Chitra Narayanan’s narrative, informed by extensive interviews, personal anecdotes, and rare archival images (many accessible via QR code in the book), is intimate yet structured. Chapters like The Nagarathar Way, Vyaparam, Seeding Knowledge, and Dharmam provide insights not just into a man, but into a business philosophy rooted in social responsibility. A striking story describes how a Chettiar woman, after haggling with a vegetable vendor, offered her a meal worth more than the discount—underscoring the value Chettiars place on fairness and compassion.

Sona's Education Institutions

Two full chapters are devoted to Valliappa’s contributions to education—particularly through Thiagarajar Polytechnic College (started in C Rajagopalachari’s home in 1958), Sona College of Technology and Sona College of Arts and Science, the 47-acre green campus is now home to over 12,000 students across disciplines, including AI, Machine Learning to Mechatronics and Fashion Technology in addition to the core engineering subjects. The book highlights how Valliappa waived over ₹5 crore in student fees over the years, encouraged his son Chocko Valliappa to create an assessment-linked placement platforms like HireMee, and led his institutions to become national exemplars, with ISRO powering many of space forays with its SonaSPEED motors.

Religion and ritual are equally central. His belief in structured giving is evident in the Dharmam chapter, where he’s seen feeding stranded travellers and creating pilgrim facilities on factory campuses.

His passion for Tamil literature and architecture—from quoting Thirukkural to repurposing teak pillars from Poolankurichi into furniture and jaali work at Sona Towers—is beautifully integrated. Even the ceilings in his conference rooms speak the language of cultural continuity.

In the Foreword, TVS Motor Chairman Emeritus Venu Srinivasan calls Valliappa’s life “a story of perseverance, resilience and boundless faith.” Infosys co-founder Nandan Nilekani praises him as a “critical pioneer” of India’s IT ecosystem, while Bhaskar Bhat, former MD of Titan notes how his “reasonable negotiating style” and “unusual philosophies on life and work” set him apart.

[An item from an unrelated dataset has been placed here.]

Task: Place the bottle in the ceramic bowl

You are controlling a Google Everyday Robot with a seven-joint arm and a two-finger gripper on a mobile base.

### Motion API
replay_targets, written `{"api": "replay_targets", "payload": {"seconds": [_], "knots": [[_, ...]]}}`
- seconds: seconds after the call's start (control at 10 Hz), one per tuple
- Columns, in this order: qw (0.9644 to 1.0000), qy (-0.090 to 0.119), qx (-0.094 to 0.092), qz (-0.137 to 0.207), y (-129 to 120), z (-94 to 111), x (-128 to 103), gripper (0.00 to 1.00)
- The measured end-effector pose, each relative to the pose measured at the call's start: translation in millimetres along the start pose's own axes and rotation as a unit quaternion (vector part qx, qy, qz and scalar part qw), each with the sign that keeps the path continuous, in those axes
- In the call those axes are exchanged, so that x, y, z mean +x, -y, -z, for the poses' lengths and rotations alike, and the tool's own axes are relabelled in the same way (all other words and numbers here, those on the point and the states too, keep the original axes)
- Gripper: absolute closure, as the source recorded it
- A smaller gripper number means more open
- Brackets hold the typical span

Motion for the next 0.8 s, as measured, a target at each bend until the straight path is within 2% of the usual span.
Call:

This is no run-of-the-mill rags-to-riches story. It is a biography of business reinvention and community leadership—relevant for B-school students, policymakers, educationists, and anyone interested in understanding how regional enterprise fuels national progress.

The book closes with 10 life mantras distilled from Valliappa’s journey—simple yet profound lessons on resilience, dignity, risk-taking, and the art of giving—making this not just a biography but a guide to graceful leadership.

With its evocative prose, rich cultural context, and rare archival photographs, The Sona Story is a refreshing addition to the sparse shelf of Indian business biographies. And much like the banyan tree at the entrance of Sona Towers, it leaves the reader with a sense of rootedness—and a call to reach wider.